## Exercise
Copy all lines below that use the word "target".

Input records Start Marker

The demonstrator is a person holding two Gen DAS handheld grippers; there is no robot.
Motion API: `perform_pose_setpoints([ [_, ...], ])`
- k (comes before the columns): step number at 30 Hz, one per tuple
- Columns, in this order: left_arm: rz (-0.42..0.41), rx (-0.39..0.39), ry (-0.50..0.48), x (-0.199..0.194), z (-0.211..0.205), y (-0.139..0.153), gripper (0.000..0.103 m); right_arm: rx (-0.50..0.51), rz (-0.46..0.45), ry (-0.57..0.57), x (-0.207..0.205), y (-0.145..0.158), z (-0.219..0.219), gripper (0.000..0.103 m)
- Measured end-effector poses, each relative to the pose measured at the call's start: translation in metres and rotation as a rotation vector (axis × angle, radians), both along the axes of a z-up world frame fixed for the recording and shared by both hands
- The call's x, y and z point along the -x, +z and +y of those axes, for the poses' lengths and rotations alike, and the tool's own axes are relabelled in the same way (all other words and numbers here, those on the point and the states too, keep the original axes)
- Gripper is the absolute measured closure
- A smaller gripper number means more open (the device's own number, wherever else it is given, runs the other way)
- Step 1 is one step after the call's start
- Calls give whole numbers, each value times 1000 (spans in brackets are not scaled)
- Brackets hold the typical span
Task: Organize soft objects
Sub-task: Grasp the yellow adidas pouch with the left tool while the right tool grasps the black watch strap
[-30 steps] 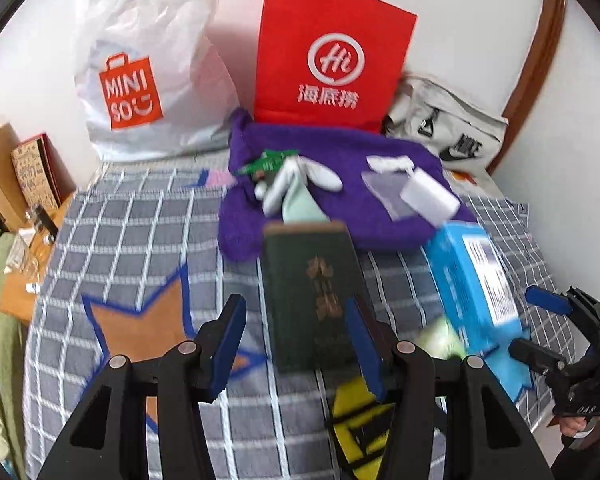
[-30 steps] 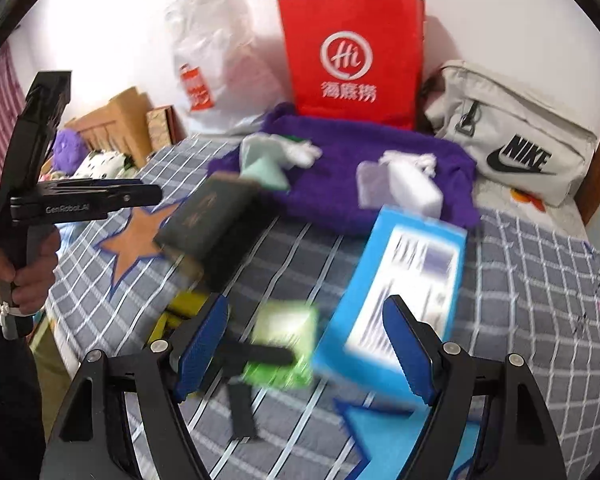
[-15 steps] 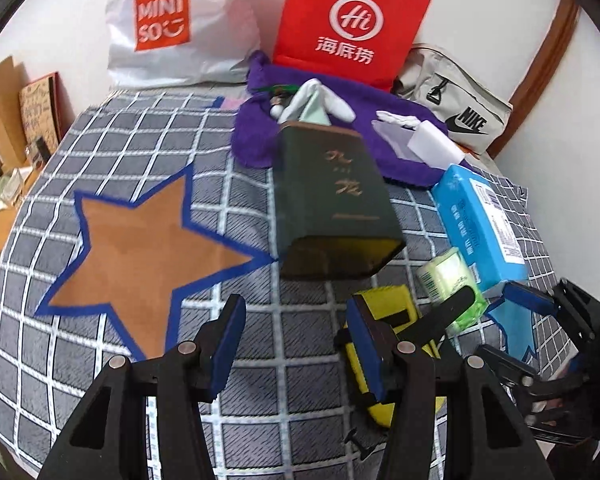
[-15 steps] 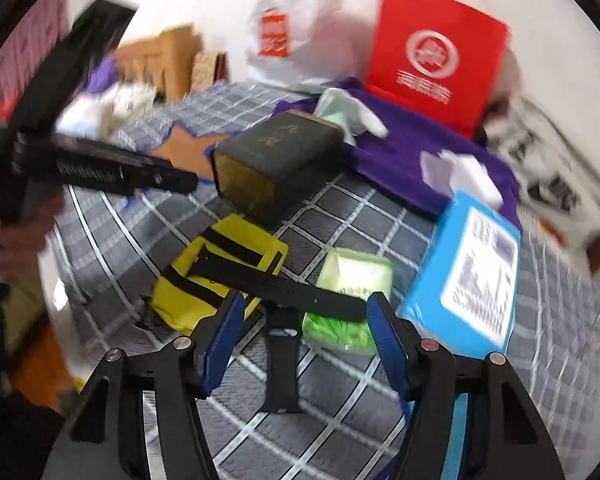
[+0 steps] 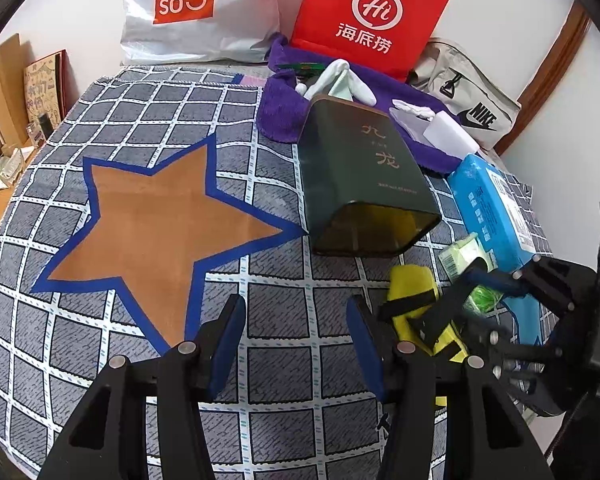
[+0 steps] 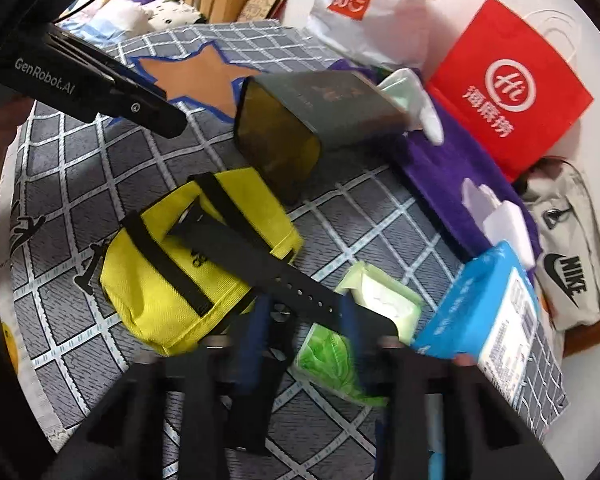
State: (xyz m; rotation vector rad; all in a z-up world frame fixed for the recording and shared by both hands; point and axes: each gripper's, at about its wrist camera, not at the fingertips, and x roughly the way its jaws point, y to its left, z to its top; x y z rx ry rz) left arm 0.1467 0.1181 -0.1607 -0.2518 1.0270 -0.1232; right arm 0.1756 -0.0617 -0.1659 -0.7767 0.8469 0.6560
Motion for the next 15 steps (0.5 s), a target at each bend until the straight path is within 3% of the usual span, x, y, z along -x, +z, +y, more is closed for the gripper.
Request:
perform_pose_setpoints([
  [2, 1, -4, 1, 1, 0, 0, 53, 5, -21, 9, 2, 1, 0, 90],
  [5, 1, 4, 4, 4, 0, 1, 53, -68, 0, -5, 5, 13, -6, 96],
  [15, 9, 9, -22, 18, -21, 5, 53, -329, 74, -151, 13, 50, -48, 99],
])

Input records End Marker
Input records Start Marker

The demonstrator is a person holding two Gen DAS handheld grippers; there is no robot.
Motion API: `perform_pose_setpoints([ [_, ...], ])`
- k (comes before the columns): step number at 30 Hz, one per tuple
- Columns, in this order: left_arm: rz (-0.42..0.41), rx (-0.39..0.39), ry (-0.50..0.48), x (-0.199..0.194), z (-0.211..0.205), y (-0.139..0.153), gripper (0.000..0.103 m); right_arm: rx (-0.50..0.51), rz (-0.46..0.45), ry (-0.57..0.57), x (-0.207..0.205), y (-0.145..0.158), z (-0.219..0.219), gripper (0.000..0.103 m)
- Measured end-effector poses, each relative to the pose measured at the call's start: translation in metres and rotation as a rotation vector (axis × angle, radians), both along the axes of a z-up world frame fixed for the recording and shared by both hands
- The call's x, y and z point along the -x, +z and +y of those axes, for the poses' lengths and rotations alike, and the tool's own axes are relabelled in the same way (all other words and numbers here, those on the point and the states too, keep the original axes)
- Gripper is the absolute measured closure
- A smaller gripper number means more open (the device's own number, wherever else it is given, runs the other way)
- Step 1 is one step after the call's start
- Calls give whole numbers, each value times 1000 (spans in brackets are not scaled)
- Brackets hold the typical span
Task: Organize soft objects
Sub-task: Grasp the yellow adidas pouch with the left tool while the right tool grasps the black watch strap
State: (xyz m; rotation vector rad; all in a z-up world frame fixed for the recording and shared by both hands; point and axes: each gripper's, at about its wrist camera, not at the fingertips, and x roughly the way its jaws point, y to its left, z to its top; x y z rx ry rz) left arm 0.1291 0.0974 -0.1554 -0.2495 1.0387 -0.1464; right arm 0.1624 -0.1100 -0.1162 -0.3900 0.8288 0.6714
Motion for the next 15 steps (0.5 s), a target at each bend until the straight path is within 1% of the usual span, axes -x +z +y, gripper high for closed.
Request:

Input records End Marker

## Finished task
Motion for the next 15 steps (0.5 s), a target at each bend until the straight path is within 3% of the usual span, x, y, z along -x, +z, +y, more is closed for the gripper.
Motion for the next 15 steps (0.5 s), a target at each bend until the straight path is within 1% of the usual span, axes -x +z +y, gripper high for closed.

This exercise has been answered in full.